Retype, word for word, each line between the lines holding "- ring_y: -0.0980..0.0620" and "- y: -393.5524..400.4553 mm", inclusive, and leave the rest of the data alone.

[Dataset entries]
***

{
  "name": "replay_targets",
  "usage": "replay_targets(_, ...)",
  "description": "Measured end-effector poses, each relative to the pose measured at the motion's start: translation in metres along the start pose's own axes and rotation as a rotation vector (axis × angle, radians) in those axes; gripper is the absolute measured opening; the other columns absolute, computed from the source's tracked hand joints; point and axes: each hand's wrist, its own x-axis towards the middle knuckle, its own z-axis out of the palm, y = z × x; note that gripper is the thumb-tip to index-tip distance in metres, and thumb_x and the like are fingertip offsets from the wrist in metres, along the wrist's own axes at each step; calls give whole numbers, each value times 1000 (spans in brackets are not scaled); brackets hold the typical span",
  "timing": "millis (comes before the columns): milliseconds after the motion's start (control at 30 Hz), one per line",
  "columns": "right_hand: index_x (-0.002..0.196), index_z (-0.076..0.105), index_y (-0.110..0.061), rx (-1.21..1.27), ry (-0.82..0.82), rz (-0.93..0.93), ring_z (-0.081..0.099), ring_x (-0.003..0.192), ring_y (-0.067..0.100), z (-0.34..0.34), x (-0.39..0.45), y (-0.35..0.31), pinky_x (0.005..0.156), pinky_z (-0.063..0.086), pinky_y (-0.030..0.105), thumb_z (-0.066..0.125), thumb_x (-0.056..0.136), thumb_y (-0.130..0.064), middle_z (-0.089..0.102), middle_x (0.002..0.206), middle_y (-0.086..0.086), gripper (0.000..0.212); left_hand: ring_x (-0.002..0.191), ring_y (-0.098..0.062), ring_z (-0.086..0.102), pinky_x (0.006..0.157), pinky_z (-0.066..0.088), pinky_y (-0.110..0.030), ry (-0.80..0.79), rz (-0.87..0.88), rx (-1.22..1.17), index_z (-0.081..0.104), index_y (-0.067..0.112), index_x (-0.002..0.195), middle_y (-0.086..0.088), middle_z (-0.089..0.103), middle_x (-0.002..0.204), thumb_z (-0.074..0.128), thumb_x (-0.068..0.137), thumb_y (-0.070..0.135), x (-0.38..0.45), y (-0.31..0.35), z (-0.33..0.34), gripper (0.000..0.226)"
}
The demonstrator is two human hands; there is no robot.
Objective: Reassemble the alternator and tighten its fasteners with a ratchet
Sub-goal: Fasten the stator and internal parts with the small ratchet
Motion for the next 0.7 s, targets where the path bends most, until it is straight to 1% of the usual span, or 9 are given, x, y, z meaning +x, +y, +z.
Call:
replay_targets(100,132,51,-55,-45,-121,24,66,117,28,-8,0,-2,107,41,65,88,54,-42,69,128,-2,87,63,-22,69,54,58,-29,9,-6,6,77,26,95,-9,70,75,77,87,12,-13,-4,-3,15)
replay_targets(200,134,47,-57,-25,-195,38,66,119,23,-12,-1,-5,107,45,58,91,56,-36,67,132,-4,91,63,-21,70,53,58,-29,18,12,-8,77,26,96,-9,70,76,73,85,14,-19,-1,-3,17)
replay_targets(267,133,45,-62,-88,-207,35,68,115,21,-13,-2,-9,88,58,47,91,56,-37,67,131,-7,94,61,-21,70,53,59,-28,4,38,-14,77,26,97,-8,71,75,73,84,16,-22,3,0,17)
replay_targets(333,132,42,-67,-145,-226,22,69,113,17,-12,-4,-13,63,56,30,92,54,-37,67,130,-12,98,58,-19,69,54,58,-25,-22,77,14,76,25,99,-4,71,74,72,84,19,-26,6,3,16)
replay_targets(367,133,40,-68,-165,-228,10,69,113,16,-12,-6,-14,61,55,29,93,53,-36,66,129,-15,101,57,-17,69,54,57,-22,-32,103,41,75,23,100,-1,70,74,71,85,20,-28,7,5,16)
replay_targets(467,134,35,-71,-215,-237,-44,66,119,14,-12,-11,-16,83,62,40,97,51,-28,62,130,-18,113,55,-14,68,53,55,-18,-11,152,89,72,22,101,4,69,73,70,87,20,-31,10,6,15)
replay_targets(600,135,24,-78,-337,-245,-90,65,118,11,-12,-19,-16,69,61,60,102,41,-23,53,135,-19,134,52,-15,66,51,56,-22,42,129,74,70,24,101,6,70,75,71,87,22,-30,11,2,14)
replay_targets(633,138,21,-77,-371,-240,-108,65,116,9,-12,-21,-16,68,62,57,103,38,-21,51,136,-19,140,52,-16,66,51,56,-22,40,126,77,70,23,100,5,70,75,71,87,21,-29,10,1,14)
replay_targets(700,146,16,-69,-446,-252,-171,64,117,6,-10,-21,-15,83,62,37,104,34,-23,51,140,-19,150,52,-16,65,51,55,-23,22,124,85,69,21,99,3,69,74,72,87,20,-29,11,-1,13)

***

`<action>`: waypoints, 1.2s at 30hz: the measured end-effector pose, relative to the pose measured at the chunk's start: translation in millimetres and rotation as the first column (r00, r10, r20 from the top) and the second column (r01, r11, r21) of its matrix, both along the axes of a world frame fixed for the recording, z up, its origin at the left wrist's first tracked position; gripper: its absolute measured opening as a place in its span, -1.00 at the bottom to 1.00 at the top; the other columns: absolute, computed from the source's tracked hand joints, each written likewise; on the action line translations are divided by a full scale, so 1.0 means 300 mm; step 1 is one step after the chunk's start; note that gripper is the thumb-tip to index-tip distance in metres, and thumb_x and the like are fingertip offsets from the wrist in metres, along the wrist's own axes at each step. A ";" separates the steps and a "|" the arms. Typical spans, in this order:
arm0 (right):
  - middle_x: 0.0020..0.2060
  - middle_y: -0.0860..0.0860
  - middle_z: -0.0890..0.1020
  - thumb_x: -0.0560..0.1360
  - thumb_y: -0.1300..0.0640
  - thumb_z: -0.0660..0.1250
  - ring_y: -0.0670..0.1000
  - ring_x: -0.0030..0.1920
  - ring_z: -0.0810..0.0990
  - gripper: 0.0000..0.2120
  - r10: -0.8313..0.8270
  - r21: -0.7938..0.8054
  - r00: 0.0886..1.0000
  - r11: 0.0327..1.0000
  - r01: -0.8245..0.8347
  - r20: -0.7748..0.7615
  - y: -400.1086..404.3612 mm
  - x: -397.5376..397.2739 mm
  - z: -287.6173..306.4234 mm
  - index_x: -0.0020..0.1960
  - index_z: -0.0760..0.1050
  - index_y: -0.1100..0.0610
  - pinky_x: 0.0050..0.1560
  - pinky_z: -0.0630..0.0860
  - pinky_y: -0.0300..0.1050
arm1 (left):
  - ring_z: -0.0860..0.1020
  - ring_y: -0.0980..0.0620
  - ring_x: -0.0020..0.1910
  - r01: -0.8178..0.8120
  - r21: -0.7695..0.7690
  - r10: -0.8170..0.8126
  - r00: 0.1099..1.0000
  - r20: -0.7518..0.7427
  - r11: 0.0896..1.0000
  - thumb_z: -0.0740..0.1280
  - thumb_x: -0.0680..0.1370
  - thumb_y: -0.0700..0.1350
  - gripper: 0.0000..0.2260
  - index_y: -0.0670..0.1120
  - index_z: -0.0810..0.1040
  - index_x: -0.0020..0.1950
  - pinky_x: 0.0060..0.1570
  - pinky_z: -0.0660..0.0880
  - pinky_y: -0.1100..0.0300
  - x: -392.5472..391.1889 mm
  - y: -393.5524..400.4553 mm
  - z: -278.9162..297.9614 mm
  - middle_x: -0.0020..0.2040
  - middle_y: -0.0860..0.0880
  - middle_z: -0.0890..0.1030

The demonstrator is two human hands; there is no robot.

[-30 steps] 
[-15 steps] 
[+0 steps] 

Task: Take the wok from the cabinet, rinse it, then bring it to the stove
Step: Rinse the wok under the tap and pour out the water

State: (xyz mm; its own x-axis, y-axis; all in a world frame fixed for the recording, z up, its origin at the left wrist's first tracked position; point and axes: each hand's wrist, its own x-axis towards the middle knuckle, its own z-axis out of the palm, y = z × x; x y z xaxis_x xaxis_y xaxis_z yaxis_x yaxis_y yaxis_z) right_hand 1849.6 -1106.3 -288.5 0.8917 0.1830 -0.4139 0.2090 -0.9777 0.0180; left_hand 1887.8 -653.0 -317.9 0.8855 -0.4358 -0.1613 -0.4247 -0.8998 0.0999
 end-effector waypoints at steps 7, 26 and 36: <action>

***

Exercise response -
  - ring_y: -0.0980..0.0620
  - ring_x: -0.0020..0.1910
  - r01: -0.8178..0.8120
  - r21: -0.7695..0.7690
  - r10: -0.8170..0.8126
  - r00: 0.1099..1.0000
  - r20: -0.7518..0.7427
  - r11: 0.0896..1.0000
  - thumb_z: -0.0740..0.1280
  - thumb_x: -0.0680..0.1370
  - thumb_y: -0.0700..0.1350
  - gripper: 0.0000..0.2260
  - index_y: -0.0670..0.1120
  - index_z: -0.0810..0.1040
  - index_x: -0.0020..0.1950
  - pinky_x: 0.0060..0.1570
  - pinky_z: -0.0660..0.0880
  - pinky_y: -0.1100..0.0300
  - x: -392.5472..391.1889 mm
  - y: -393.5524..400.4553 mm

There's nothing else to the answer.